**EXERCISE INSTRUCTIONS**
Copy every line that holds the string "format" from the data below.

[Dataset records]
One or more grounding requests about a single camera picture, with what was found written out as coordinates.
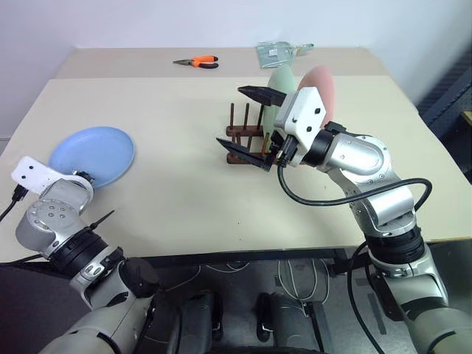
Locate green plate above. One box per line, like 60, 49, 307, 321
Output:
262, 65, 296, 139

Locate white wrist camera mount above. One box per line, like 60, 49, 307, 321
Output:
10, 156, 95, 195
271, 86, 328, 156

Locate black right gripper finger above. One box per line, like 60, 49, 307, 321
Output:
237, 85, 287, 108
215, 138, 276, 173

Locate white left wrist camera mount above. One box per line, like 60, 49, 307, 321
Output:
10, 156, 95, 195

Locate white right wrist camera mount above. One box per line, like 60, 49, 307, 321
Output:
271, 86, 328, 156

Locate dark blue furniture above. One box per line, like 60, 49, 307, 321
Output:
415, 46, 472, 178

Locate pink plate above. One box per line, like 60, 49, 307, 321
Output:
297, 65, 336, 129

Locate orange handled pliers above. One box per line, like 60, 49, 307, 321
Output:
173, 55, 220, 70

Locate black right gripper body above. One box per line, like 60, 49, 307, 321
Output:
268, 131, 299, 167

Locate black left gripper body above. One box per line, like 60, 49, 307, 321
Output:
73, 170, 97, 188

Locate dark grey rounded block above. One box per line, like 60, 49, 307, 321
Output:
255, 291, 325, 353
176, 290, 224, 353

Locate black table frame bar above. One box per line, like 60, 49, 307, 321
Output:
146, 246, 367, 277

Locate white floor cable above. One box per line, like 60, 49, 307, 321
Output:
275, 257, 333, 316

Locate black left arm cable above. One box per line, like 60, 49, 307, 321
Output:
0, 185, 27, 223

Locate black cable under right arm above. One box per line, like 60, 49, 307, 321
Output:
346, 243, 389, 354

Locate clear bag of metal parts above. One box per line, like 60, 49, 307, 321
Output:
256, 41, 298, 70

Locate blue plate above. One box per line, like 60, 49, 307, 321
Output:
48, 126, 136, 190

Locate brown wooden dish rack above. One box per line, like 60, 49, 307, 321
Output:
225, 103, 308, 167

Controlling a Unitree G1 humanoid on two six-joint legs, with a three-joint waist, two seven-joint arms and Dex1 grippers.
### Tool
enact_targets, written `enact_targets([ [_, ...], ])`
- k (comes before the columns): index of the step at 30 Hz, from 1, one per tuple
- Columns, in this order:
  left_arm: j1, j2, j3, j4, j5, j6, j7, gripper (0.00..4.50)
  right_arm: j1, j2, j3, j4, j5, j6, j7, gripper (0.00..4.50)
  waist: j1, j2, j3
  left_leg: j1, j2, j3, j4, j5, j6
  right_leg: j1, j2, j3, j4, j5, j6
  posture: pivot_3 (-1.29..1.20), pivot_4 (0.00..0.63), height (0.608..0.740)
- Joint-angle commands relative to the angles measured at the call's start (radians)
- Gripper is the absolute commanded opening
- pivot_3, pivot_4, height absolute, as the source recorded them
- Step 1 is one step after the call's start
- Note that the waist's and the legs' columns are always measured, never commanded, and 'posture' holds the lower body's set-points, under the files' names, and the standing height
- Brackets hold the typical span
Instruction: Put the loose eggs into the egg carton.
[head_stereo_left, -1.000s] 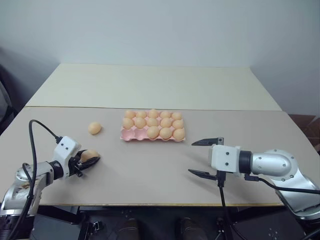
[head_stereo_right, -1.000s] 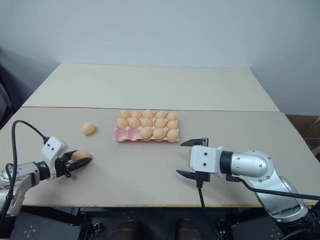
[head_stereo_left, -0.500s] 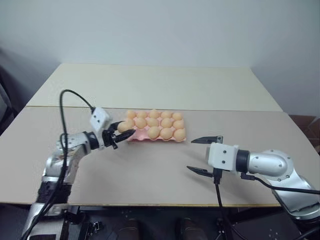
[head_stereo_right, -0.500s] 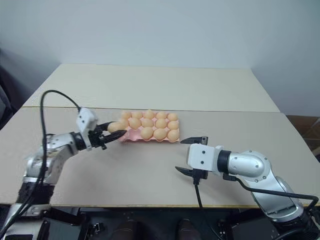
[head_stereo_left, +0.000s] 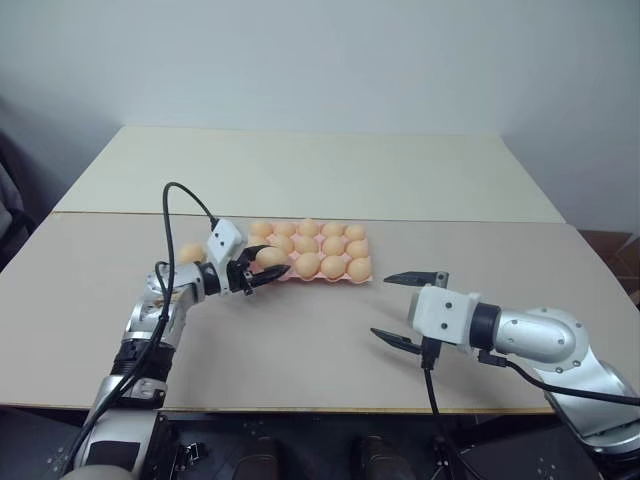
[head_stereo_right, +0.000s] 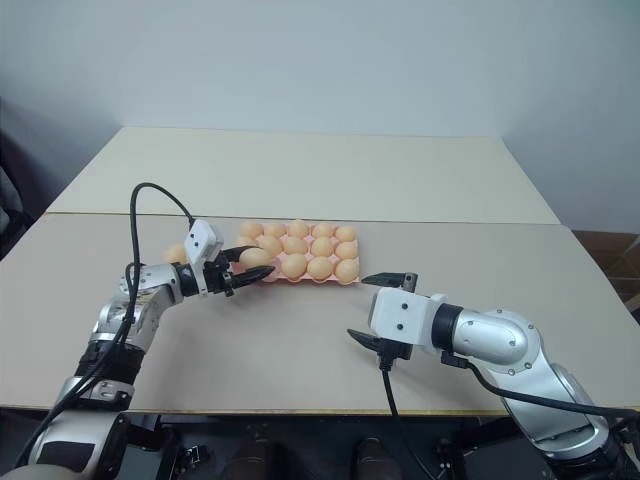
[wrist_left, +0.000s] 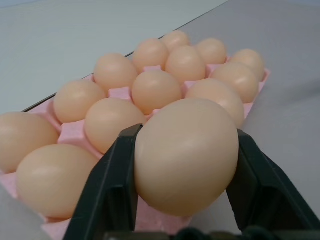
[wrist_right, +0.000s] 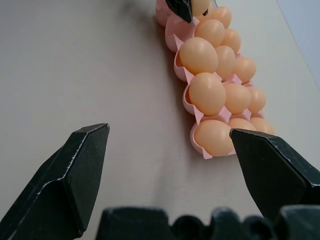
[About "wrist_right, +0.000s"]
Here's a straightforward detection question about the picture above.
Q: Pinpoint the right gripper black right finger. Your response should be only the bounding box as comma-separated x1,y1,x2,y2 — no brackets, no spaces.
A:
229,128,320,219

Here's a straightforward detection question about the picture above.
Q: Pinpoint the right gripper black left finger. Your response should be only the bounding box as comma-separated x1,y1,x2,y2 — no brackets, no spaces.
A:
==
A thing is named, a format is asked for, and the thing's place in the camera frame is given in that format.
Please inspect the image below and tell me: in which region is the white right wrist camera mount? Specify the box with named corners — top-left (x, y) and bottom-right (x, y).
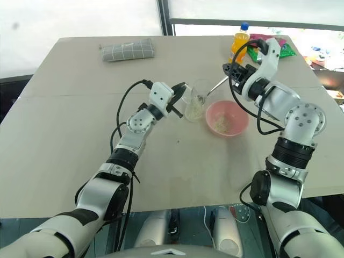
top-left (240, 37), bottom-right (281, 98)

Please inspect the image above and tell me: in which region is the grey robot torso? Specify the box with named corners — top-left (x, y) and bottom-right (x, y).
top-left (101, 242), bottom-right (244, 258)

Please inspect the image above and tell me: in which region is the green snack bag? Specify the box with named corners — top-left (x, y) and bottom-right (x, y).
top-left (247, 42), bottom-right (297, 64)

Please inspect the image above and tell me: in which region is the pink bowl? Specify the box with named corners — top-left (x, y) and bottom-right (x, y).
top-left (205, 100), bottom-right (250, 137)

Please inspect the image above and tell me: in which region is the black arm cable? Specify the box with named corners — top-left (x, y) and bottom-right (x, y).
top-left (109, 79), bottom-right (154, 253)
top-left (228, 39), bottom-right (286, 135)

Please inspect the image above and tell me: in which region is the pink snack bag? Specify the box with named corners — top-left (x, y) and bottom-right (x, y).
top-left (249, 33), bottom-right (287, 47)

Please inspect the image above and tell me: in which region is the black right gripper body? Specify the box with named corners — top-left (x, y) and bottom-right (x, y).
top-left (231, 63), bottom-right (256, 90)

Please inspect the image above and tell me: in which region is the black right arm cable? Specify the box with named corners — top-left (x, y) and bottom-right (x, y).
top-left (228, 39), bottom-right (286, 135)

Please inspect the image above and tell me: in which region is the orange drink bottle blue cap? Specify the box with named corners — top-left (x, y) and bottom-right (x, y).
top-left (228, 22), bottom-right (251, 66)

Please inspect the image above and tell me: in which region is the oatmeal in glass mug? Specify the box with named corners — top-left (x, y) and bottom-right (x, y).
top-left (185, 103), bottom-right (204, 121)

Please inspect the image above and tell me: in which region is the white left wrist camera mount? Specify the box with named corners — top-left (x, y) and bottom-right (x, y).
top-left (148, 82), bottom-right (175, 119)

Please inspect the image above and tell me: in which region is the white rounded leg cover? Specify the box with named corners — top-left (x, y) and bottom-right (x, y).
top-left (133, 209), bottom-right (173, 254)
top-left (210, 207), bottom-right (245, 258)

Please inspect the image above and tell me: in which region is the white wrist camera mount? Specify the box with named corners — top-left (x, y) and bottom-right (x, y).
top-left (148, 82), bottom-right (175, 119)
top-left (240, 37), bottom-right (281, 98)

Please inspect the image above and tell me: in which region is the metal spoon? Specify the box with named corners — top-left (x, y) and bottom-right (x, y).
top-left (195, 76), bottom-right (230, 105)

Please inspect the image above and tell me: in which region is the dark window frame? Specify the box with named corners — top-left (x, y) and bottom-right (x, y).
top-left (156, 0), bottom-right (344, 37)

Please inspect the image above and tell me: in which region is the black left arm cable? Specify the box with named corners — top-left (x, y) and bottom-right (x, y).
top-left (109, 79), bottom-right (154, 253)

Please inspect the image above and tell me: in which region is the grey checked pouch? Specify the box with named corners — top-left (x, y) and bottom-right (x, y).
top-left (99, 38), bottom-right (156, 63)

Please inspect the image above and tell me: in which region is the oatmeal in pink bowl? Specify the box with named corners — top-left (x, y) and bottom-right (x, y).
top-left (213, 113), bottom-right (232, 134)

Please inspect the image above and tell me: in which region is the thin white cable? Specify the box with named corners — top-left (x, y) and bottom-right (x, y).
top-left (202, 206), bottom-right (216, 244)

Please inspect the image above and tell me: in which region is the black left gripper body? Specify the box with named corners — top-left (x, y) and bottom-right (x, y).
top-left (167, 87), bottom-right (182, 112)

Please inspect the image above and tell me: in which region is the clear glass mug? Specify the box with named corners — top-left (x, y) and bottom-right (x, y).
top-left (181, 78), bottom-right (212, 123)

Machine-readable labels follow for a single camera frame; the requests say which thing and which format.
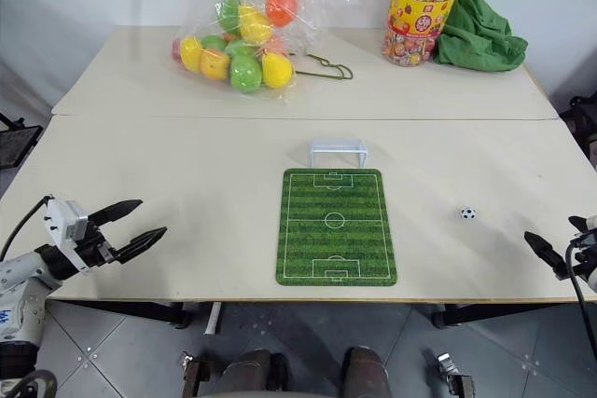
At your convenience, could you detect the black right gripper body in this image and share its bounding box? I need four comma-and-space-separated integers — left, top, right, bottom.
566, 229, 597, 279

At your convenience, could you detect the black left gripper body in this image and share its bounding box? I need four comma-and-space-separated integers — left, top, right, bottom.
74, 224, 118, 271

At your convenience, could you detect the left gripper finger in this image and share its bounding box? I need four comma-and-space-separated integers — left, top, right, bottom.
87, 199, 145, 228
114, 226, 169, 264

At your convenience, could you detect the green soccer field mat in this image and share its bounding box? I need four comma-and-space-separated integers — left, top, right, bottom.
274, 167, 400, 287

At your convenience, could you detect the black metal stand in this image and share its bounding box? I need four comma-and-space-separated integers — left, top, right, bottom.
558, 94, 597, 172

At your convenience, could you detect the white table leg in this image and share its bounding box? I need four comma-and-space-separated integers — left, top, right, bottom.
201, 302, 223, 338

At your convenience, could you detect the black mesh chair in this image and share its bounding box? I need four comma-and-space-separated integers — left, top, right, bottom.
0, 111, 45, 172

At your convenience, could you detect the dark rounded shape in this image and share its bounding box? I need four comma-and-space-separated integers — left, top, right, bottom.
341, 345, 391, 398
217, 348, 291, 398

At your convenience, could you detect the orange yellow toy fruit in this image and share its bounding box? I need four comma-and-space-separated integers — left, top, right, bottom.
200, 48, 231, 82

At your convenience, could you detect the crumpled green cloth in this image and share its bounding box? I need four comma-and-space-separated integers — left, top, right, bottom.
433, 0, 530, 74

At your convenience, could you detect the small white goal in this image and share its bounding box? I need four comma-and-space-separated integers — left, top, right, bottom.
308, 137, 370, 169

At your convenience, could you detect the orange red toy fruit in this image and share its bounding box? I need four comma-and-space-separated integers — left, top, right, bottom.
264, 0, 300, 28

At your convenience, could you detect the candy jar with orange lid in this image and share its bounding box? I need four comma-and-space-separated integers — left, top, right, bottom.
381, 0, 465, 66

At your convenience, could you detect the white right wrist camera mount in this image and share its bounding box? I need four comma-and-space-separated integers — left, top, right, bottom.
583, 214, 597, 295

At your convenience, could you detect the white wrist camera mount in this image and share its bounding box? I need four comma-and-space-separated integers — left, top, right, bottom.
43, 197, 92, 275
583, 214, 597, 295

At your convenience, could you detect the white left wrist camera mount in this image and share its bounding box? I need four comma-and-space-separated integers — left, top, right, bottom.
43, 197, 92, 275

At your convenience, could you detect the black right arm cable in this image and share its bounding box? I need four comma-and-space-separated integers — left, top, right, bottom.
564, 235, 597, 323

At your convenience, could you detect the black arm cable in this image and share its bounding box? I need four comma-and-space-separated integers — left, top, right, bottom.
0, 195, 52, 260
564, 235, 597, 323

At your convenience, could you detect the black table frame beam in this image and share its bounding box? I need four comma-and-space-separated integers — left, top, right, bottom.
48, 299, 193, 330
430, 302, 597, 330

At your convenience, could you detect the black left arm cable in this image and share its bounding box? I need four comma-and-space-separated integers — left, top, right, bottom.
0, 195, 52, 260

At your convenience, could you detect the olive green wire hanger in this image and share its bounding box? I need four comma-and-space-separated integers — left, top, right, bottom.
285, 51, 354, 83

**EXERCISE RESULT**
A thing is named, a format is asked for, and the thing's place in the camera frame is given in that format.
Machine-readable labels follow for a single camera frame; the requests say which thing and which format.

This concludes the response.